Set spark.databricks.photon.scan.enabled to false.

Written by Guilherme Leite

Last published at: January 16th, 2025

Problem

When working with Parquet files in Delta Lake on a Photon-enabled cluster, you notice your jobs fail with the following error. 

 

Schema conversion error: cannot convert Parquet type INT32 to Photon type long

 

Cause

The Photon engine uses a different set of data types than the traditional Apache Spark execution engine. The INT32 type used in the Parquet files is not directly convertible to Photon's native long data type. This mismatch causes a schema conversion error.

 

Solution

Disable the Photon's reader by setting the configuration property spark.databricks.photon.scan.enabled to false

 

This configuration change bypasses the Photon engine's reader, which is the component responsible for the schema conversion error.

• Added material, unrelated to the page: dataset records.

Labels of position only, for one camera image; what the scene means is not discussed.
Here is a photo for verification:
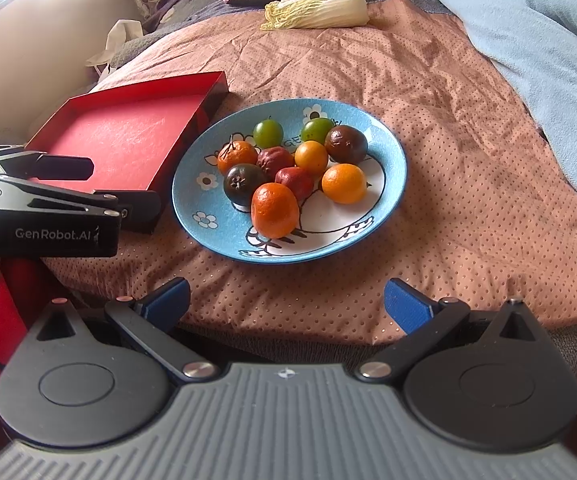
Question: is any small orange mandarin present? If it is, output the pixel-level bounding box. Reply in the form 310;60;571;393
294;140;329;177

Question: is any dark brown tomato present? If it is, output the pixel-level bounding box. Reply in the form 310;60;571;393
224;163;262;208
324;125;369;165

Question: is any orange mandarin with stem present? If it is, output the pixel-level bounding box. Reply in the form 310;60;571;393
217;140;260;175

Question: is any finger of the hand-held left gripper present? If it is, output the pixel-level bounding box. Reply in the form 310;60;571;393
93;191;162;233
1;155;94;180

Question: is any red clothing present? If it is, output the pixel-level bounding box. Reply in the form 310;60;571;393
0;255;69;441

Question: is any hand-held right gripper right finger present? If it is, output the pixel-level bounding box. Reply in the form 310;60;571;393
358;278;546;384

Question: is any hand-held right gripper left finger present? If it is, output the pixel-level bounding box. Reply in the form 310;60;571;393
33;276;218;384

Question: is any blue patterned plate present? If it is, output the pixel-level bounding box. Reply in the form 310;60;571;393
172;98;408;264

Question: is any white tote bag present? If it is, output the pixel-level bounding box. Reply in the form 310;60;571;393
86;19;144;81

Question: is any red tray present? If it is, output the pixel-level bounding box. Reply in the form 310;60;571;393
24;71;229;196

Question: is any light blue blanket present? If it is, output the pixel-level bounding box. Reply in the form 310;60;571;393
425;0;577;243

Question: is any napa cabbage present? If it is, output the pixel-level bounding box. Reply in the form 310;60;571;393
261;0;370;32

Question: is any green tomato with stem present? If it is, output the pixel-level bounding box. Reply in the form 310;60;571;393
253;116;284;149

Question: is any reddish orange mandarin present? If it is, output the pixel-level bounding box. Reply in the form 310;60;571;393
251;182;300;240

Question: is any small red apple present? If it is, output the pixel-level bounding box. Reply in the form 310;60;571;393
257;147;295;181
275;166;315;202

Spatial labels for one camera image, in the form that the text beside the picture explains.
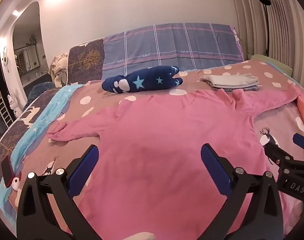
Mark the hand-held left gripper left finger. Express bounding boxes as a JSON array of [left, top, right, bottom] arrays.
[[16, 144, 107, 240]]

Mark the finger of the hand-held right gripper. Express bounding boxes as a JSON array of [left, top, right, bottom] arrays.
[[293, 133, 304, 153], [263, 141, 294, 170]]

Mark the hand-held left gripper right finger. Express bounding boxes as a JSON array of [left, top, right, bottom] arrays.
[[200, 144, 284, 240]]

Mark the pink long-sleeved shirt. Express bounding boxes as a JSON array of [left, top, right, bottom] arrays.
[[47, 90, 302, 240]]

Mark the beige clothes pile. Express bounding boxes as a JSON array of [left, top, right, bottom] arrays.
[[48, 53, 69, 87]]

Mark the red phone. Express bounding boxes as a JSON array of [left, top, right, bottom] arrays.
[[1, 155, 16, 189]]

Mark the green pillow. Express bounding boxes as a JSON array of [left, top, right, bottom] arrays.
[[250, 54, 293, 77]]

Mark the folded white garment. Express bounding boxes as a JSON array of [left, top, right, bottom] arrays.
[[200, 73, 259, 88]]

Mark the dark blue fuzzy blanket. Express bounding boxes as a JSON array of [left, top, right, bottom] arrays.
[[27, 82, 67, 105]]

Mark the white cat figurine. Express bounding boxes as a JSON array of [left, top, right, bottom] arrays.
[[7, 92, 23, 118]]

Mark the ladder shelf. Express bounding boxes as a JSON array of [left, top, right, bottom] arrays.
[[0, 97, 14, 125]]

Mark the navy star print garment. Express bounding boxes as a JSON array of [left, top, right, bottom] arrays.
[[101, 65, 183, 94]]

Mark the purple tree print pillow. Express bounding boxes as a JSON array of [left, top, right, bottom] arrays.
[[67, 38, 105, 85]]

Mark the beige curtain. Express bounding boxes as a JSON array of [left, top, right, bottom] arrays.
[[229, 0, 304, 80]]

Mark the purple plaid pillow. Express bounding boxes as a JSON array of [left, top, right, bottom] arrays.
[[102, 23, 245, 72]]

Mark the panda wall decoration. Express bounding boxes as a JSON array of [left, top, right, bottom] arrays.
[[0, 45, 10, 67]]

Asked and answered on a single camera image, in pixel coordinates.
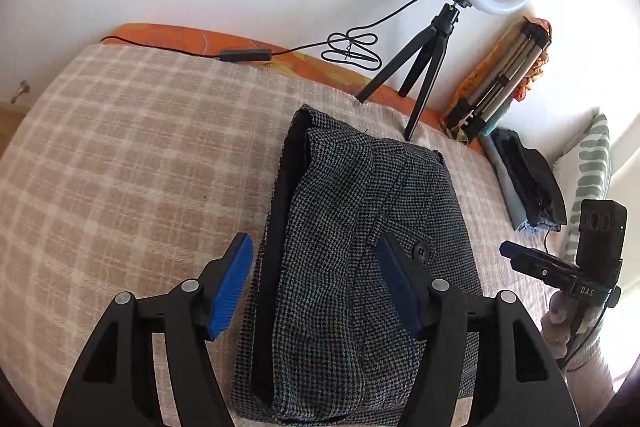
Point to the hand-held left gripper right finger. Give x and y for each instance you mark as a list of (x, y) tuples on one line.
[(397, 277)]

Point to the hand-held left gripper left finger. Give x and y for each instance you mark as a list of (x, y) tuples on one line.
[(232, 287)]

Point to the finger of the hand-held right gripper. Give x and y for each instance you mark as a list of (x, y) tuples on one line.
[(507, 249), (542, 269)]

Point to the grey houndstooth pants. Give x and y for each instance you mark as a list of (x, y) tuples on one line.
[(340, 207)]

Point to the person's right forearm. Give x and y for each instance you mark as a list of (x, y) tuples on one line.
[(592, 357)]

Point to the folded black pants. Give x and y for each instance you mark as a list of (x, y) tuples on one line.
[(535, 177)]

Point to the folded dark grey pants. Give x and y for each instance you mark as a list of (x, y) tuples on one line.
[(501, 141)]

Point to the person's right hand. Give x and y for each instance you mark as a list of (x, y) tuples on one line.
[(557, 314)]

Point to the folded light blue jeans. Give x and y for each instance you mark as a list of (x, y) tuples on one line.
[(510, 202)]

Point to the green leaf print pillow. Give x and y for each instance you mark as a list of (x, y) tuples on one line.
[(595, 167)]

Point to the pink checked blanket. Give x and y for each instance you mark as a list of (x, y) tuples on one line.
[(125, 157)]

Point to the folded silver tripod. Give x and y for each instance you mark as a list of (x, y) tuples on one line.
[(505, 72)]

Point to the black mini tripod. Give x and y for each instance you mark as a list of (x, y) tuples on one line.
[(440, 27)]

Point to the metal wall hook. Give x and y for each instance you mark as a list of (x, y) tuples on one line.
[(20, 91)]

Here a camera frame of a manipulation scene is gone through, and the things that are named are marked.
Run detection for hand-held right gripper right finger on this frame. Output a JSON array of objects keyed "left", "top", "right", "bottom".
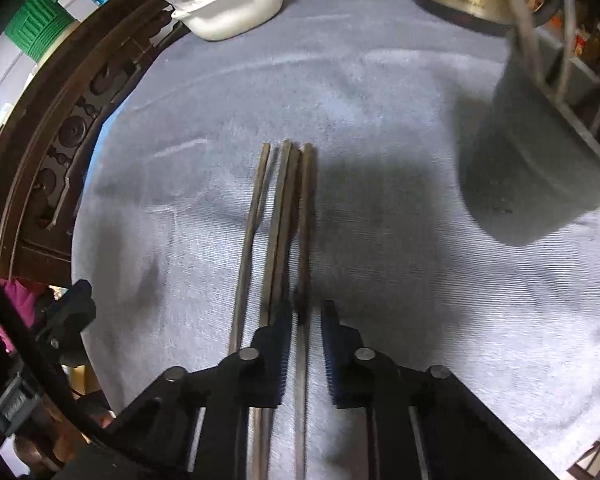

The Spark engine reverts to its traditional reader, which is able to handle the INT32 data type without issues. 

 

Additionally, ensure you’re using a Databricks Runtime that supports mixed types in Parquet files, such as Databricks Runtime 14.3 LTS or above. 

 

Important

Disabling Photon on a cluster may decrease the efficiency of some queries, resulting in slower executions. However, disabling allows the job to run successfully in this case.